Christian Bibeau sonne l’alarme. Le directeur général de Moisson Estrie a effectué une sortie médiatique musclée pour dénoncer le sous-financement chronique des organismes communautaires en sécurité alimentaire dans la région.
Dans une déclaration sans équivoque, Christian Bibeau rappelle l’ampleur du rôle joué par Moisson Estrie, l’une des plus importantes banques alimentaires du Québec. Chaque semaine, l’organisme assure la distribution de dépannages alimentaires, en plus de redistribuer près de 1,5 million de kilos de denrées par année à 73 organismes communautaires répartis sur l’ensemble du territoire estrien.

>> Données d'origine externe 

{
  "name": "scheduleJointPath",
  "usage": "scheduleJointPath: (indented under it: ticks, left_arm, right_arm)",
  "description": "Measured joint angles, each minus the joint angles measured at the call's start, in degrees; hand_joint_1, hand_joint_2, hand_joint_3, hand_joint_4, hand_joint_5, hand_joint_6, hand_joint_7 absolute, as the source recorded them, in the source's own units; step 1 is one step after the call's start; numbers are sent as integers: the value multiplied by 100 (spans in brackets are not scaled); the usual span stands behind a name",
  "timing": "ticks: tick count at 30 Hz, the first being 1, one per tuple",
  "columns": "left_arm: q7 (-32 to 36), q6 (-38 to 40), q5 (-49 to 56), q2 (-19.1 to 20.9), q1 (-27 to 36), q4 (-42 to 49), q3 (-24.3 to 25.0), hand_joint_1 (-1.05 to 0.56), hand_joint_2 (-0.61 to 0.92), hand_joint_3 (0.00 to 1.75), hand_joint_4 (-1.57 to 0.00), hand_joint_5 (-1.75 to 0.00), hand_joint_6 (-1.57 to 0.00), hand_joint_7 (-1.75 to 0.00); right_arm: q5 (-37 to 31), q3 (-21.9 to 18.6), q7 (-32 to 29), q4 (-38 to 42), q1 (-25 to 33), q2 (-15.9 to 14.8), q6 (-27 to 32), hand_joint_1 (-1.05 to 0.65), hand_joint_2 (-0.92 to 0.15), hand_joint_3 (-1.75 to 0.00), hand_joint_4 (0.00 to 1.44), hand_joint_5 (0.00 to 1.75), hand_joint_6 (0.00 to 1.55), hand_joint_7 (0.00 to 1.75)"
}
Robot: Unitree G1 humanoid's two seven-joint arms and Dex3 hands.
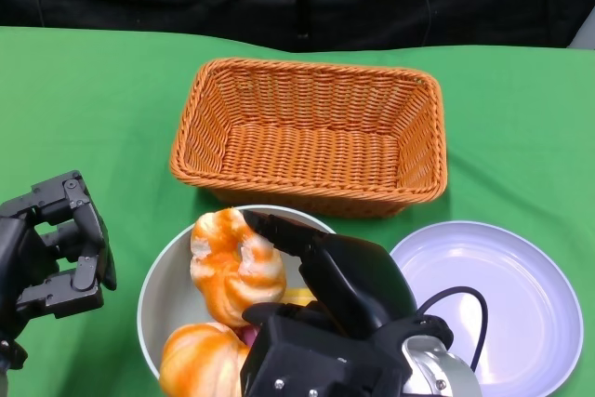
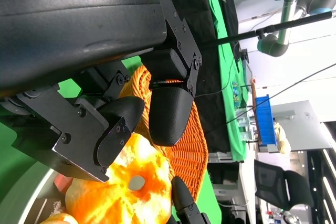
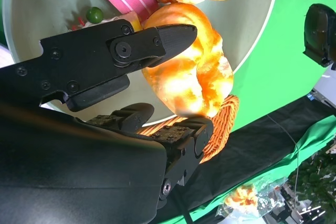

Au total, ce réseau vient en aide à près de 165000 demandes d’aide alimentaire chaque mois, un chiffre qui illustre, selon lui, l’ampleur grandissante des besoins. «Vous avez bien lu», insiste-t-il, soulignant que ces demandes combinent l’ensemble des services offerts tant par Moisson Estrie que par ses partenaires.
Mais derrière cette capacité d’action se cache une réalité préoccupante. Christian Bibeau se dit inquiet, pointant du doigt le manque de financement qui limite sérieusement les interventions sur le terrain. Plusieurs organismes communautaires offrant des services essentiels, comme les dépannages alimentaires, ne reçoivent tout simplement aucun financement pour soutenir leurs activités.
«Combien de temps cette situation pourra-t-elle durer?» questionne-t-il, évoquant le risque bien réel de voir certains organismes réduire ou cesser leurs services faute de ressources.
Au fil des dernières années, Moisson Estrie a multiplié les initiatives pour soutenir son réseau : appui à des projets d’infrastructures, fourniture d’équipements, livraison gratuite des denrées à l’extérieur de Sherbrooke. Des efforts significatifs, mais qui demeurent limités par les moyens disponibles, alors que seulement 20 % du budget de l’organisation provient de fonds publics.
Pour Christian Bibeau, les organismes communautaires jouent un rôle irremplaçable. Présents là où les institutions peinent parfois à intervenir, ils constituent un véritable filet social pour les populations les plus vulnérables, tout en contribuant à la défense de leurs droits.
Or, prévient-il, ce filet est en train de se fragiliser dangereusement. Sans une intervention rapide et concrète du gouvernement québécois, c’est tout un pan des services sociaux qui risque de s’effondrer. «Ne scions pas la branche sur laquelle nous sommes assis», lance-t-il, appelant à une prise de conscience urgente des décideurs publics.